**Task directions**
Tally how many lines in the data hold the word "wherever", and give the result with no other text.

Entries taken from a collection:
⟨

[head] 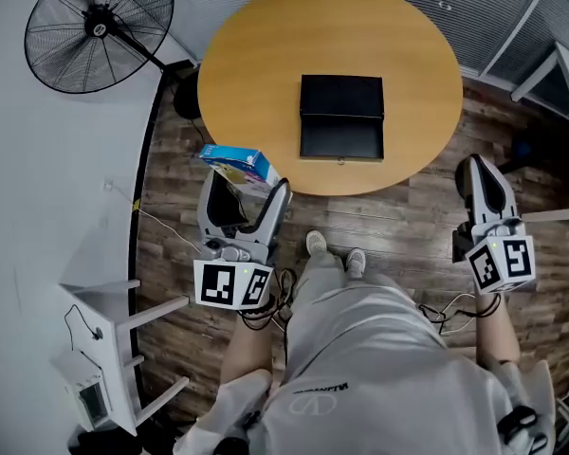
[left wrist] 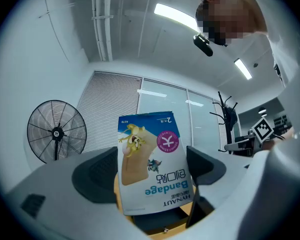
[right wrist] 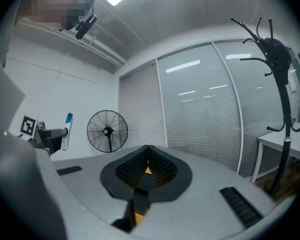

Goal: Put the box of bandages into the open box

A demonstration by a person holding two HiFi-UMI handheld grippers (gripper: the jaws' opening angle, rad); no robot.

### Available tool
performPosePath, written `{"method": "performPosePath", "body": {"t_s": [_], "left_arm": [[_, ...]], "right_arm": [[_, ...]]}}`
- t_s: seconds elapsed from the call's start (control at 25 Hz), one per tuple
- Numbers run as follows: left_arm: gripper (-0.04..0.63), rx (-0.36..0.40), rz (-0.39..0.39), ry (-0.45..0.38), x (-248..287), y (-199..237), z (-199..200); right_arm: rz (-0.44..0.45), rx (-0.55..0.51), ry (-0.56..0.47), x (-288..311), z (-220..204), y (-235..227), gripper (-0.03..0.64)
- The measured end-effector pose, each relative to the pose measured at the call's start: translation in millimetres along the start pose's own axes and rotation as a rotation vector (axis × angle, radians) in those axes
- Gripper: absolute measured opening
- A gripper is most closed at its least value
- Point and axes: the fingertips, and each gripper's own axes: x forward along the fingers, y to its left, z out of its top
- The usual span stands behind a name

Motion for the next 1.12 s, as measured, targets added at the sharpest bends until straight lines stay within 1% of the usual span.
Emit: {"method": "performPosePath", "body": {"t_s": [0.16,0.36,0.64,0.72,0.88,1.04,1.12], "left_arm": [[0.434,-0.001,-0.01,0.016,10,2,-13],[0.434,-0.01,-0.032,0.035,38,21,-16],[0.434,-0.042,-0.11,0.078,77,41,-47],[0.434,-0.036,-0.144,0.101,89,44,-60],[0.434,-0.016,-0.228,0.15,114,46,-85],[0.434,-0.027,-0.333,0.205,135,42,-115],[0.434,-0.033,-0.393,0.249,145,36,-134]], "right_arm": [[0.002,0.01,0.009,10,-12,-3,0.018],[-0.012,0.01,0.028,39,-6,-4,0.018],[-0.029,0.008,0.07,82,-19,11,0.018],[-0.023,0.007,0.091,97,-26,18,0.018],[0.035,-0.028,0.172,134,-50,43,0.018],[0.085,-0.048,0.249,169,-75,67,0.018],[0.097,-0.06,0.282,183,-87,73,0.018]]}}
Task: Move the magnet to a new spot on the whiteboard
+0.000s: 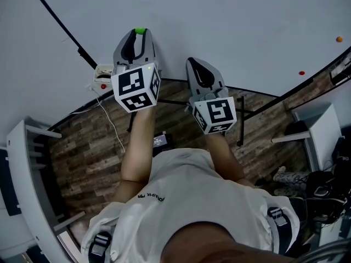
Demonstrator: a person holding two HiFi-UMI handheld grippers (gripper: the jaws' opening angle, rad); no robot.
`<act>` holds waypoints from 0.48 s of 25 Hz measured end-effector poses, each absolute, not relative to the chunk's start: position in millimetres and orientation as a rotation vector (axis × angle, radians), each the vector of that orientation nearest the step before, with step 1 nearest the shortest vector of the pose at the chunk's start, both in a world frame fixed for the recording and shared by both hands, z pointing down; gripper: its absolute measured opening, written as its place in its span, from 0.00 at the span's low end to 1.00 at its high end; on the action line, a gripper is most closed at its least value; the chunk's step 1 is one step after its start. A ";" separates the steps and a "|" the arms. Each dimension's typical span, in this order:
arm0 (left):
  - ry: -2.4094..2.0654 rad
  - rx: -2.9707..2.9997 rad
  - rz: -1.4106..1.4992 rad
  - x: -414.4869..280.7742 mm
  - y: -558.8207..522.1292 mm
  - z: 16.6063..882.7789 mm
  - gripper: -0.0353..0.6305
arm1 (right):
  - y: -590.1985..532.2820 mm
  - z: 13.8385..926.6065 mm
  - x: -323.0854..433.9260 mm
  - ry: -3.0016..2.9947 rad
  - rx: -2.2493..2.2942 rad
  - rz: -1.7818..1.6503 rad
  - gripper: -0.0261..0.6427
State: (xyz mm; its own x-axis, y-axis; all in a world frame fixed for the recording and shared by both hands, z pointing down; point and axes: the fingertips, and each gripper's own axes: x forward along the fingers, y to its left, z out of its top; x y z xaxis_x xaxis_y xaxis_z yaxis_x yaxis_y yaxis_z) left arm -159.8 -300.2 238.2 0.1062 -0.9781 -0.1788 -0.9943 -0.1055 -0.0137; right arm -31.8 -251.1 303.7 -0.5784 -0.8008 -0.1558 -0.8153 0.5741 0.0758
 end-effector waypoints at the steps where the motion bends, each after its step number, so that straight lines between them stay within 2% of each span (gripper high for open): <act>1: 2.007 -2.238 0.188 -158.3 -298.3 239.1 0.23 | -251.1 303.3 -31.4 2.693 -1.386 0.213 0.04; 12: 2.004 -2.245 0.206 -155.0 -281.9 251.1 0.23 | -249.8 301.8 -34.6 2.694 -1.366 0.217 0.04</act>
State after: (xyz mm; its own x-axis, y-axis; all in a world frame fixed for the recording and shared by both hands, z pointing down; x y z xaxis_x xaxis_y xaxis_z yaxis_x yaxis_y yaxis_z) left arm -155.0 -281.9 251.1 0.1115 -0.9765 -0.1844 -0.9936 -0.1129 -0.0028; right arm -34.6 -249.8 301.8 -0.5881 -0.7918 -0.1651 -0.8080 0.5843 0.0759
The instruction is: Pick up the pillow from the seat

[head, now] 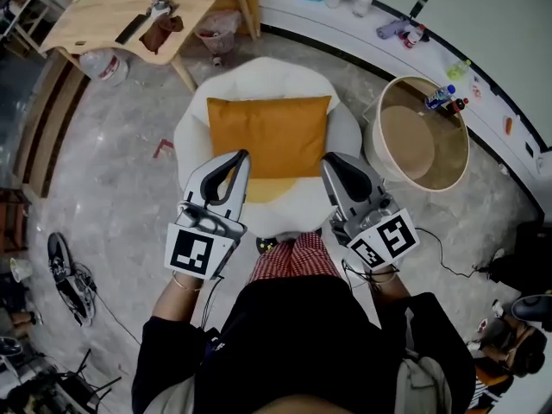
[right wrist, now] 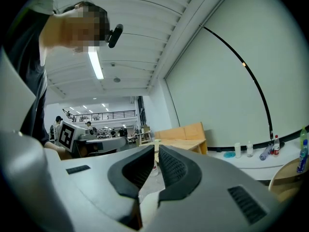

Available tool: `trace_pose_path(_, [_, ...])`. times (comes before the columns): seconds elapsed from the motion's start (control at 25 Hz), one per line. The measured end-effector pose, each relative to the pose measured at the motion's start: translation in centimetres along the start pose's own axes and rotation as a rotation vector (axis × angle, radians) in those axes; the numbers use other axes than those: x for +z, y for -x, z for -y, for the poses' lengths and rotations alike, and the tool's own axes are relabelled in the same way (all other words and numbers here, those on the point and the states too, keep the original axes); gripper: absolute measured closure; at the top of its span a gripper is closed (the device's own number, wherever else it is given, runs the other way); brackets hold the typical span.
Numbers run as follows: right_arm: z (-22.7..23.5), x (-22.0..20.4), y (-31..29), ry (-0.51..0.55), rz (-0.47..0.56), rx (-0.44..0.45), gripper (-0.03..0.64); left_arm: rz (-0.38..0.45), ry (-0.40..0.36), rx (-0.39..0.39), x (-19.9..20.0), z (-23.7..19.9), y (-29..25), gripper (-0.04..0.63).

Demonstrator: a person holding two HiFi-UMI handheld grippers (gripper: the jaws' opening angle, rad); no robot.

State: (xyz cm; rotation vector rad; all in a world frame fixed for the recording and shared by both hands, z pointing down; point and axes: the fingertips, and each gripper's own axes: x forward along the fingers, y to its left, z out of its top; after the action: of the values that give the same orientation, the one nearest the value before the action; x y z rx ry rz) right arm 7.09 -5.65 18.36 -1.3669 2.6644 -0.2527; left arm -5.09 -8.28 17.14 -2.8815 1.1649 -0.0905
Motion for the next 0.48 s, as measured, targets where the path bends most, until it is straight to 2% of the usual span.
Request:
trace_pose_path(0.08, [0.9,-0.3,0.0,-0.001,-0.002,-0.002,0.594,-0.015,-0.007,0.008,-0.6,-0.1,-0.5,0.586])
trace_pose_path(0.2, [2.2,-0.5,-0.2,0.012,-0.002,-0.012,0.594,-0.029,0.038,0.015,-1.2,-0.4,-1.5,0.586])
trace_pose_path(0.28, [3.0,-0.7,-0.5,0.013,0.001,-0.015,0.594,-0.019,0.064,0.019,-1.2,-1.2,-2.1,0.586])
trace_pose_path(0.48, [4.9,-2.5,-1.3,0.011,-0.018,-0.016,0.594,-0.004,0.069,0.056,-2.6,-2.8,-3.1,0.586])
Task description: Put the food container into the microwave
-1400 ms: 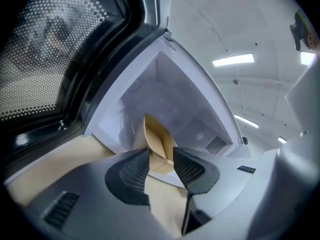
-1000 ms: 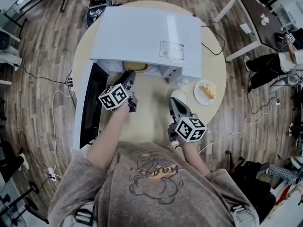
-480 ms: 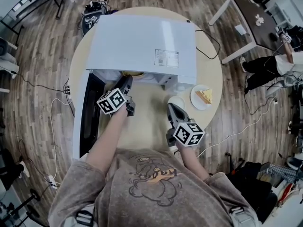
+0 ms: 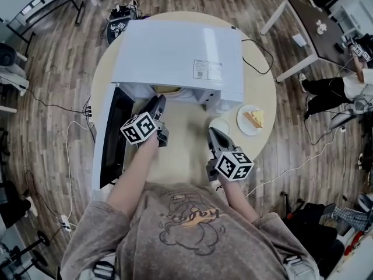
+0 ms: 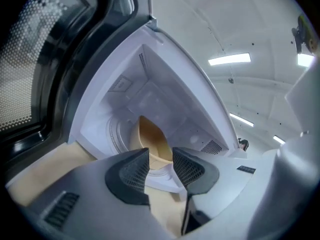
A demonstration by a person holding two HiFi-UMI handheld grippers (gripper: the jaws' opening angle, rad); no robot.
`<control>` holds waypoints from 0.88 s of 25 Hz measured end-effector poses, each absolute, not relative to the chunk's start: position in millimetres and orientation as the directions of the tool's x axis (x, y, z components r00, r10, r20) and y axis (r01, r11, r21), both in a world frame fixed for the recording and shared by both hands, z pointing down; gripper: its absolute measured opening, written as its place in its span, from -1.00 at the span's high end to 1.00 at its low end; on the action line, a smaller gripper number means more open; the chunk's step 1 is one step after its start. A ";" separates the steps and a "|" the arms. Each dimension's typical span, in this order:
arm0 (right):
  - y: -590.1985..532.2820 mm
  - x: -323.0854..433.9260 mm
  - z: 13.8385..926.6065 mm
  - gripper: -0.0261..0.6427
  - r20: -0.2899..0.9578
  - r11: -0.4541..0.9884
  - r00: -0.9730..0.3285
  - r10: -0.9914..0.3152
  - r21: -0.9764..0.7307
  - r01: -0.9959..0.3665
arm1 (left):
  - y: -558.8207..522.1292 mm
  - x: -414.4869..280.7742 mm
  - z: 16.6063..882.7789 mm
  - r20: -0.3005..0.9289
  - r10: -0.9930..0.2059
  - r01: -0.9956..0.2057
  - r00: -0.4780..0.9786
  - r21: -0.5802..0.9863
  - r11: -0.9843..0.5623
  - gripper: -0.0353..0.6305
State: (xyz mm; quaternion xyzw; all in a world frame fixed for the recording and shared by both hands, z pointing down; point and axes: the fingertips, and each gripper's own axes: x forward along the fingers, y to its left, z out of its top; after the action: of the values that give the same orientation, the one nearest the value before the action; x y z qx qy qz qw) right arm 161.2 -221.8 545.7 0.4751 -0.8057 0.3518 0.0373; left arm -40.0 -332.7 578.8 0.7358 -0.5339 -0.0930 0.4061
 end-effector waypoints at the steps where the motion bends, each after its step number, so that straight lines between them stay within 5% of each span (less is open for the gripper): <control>1: -218.7 160.6 544.4 0.92 0.391 0.307 -0.550 -0.738 -0.532 -0.789 | -328.1 -40.1 576.0 0.295 -0.863 -0.711 0.411 0.696 -0.100 0.43; 22: -160.3 158.1 531.1 0.92 0.336 0.381 -0.609 -0.719 -0.542 -0.749 | -209.8 -22.6 520.3 0.271 -0.852 -0.735 0.448 0.654 -0.178 0.43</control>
State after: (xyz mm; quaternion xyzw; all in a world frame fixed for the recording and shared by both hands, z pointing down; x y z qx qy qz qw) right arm 158.1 -160.3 531.1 0.4418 -0.8307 0.3381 0.0224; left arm -22.6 -209.8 520.3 0.7636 -0.5196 -0.0778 0.3753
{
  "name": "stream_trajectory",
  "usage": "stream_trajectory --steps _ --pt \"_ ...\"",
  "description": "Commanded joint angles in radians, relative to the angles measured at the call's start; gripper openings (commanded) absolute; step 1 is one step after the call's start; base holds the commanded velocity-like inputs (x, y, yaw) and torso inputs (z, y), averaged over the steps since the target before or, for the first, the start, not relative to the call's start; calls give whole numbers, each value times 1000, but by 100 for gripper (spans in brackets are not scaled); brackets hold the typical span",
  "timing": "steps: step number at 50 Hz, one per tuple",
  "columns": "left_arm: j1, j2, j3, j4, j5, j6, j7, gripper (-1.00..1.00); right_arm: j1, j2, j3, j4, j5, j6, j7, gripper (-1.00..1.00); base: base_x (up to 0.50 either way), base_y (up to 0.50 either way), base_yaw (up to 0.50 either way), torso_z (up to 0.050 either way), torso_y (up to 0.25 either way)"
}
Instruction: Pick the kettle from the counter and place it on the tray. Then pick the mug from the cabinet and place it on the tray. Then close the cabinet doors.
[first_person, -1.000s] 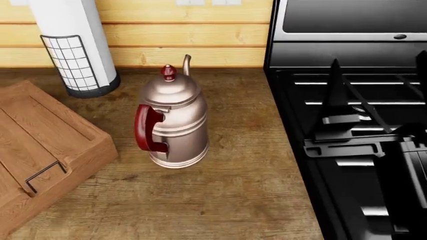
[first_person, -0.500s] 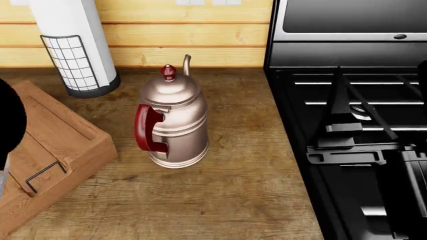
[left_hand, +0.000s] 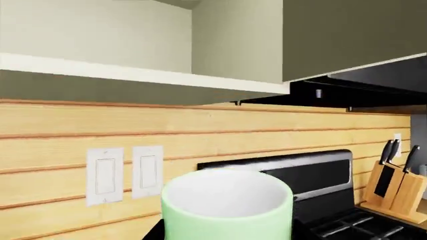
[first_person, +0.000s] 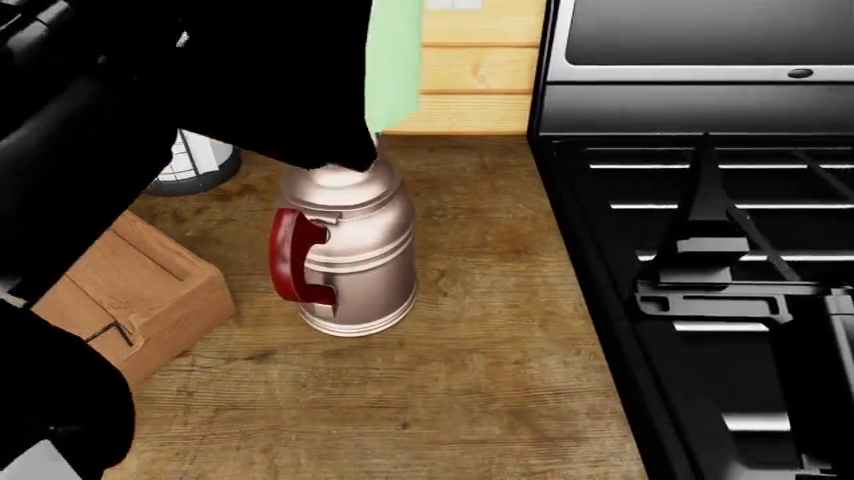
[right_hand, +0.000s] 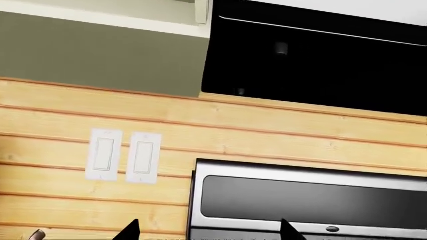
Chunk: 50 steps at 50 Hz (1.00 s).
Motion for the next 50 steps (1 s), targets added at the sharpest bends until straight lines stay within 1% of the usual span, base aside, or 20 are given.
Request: stream_trajectory --steps 1,4,8,14,21,40,50 --pt "201 -21 -73 41 38 -83 50 -100 -7 2 -3 16 -2 -6 -3 100 0 0 0 0 0" --pt "201 -47 -100 11 97 -128 73 -100 -9 5 -3 17 -7 -8 -2 100 0 0 0 0 0" --pt "148 -99 -126 -32 149 -152 95 -100 -9 8 -1 18 -7 -10 -1 100 0 0 0 0 0" --pt "95 -168 -129 -56 144 -132 100 -100 2 3 3 13 -9 20 18 100 0 0 0 0 0" --pt "49 -210 -123 -73 141 -109 105 -100 13 -1 9 2 -10 44 39 100 0 52 0 0 0" --pt "69 -250 -105 -47 140 -70 124 -100 8 0 8 3 -19 50 50 100 1 500 0 0 0" --pt "101 -250 -124 -37 183 -82 167 -100 13 9 15 5 -11 43 43 100 1 500 0 0 1"
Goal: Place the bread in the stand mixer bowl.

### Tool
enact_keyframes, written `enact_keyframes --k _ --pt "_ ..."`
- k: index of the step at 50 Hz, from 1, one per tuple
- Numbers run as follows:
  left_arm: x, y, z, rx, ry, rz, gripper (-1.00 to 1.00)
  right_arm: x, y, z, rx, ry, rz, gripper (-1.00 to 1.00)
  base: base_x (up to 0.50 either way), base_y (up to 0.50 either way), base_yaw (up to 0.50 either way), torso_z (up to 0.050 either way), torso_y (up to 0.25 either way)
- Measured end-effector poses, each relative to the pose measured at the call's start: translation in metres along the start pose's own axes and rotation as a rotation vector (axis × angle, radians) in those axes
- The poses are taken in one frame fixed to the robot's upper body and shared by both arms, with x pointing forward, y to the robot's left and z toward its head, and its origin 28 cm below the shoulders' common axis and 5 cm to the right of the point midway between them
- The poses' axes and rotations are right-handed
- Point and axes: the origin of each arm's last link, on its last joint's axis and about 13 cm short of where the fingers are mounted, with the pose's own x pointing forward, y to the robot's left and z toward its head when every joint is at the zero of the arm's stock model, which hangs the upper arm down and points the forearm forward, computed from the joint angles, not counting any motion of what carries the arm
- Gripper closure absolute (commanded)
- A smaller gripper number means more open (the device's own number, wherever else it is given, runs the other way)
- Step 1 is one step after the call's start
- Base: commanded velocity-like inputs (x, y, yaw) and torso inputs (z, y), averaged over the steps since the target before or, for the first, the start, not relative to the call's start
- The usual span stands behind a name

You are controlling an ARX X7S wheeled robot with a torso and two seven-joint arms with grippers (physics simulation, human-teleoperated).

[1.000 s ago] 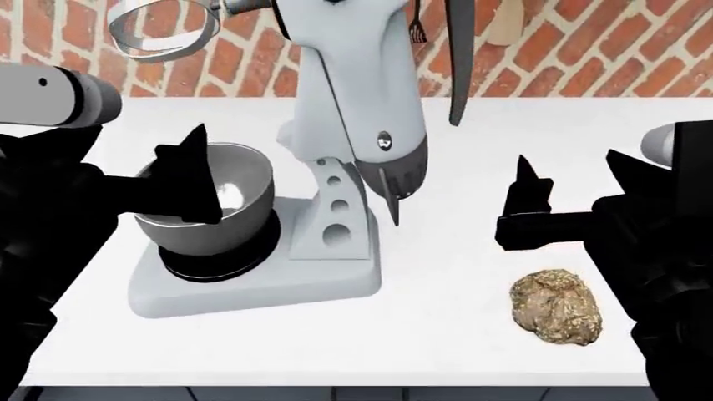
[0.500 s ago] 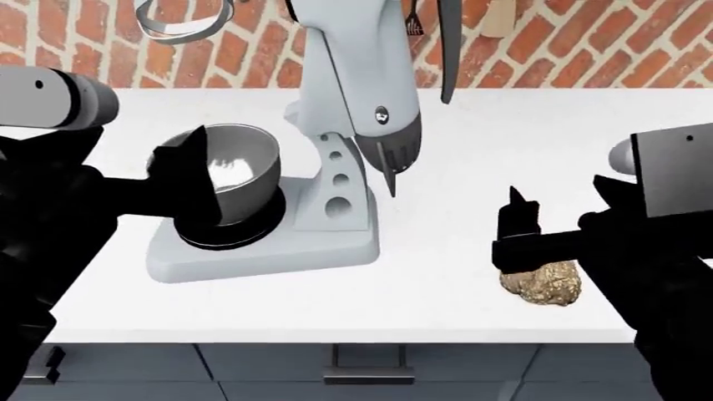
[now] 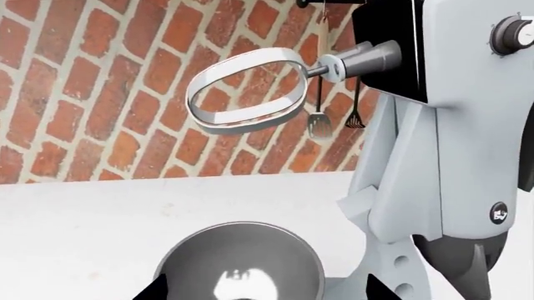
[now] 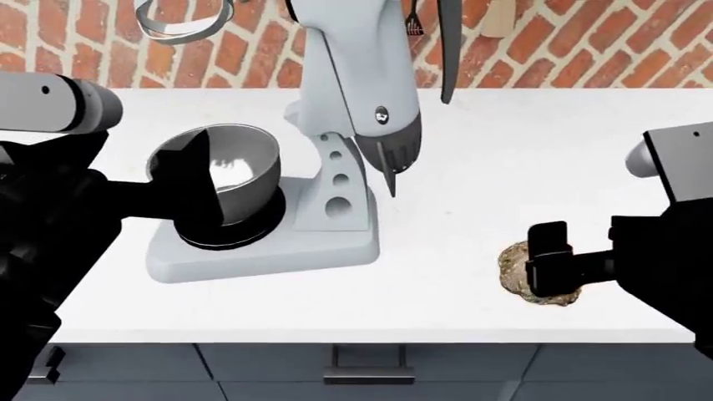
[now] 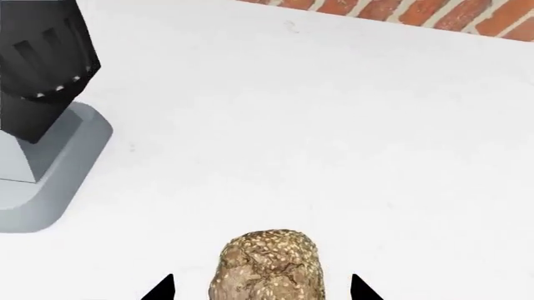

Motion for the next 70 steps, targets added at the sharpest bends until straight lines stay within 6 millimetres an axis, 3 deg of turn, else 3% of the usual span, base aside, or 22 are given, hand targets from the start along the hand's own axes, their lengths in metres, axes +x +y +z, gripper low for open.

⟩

**Your solution**
2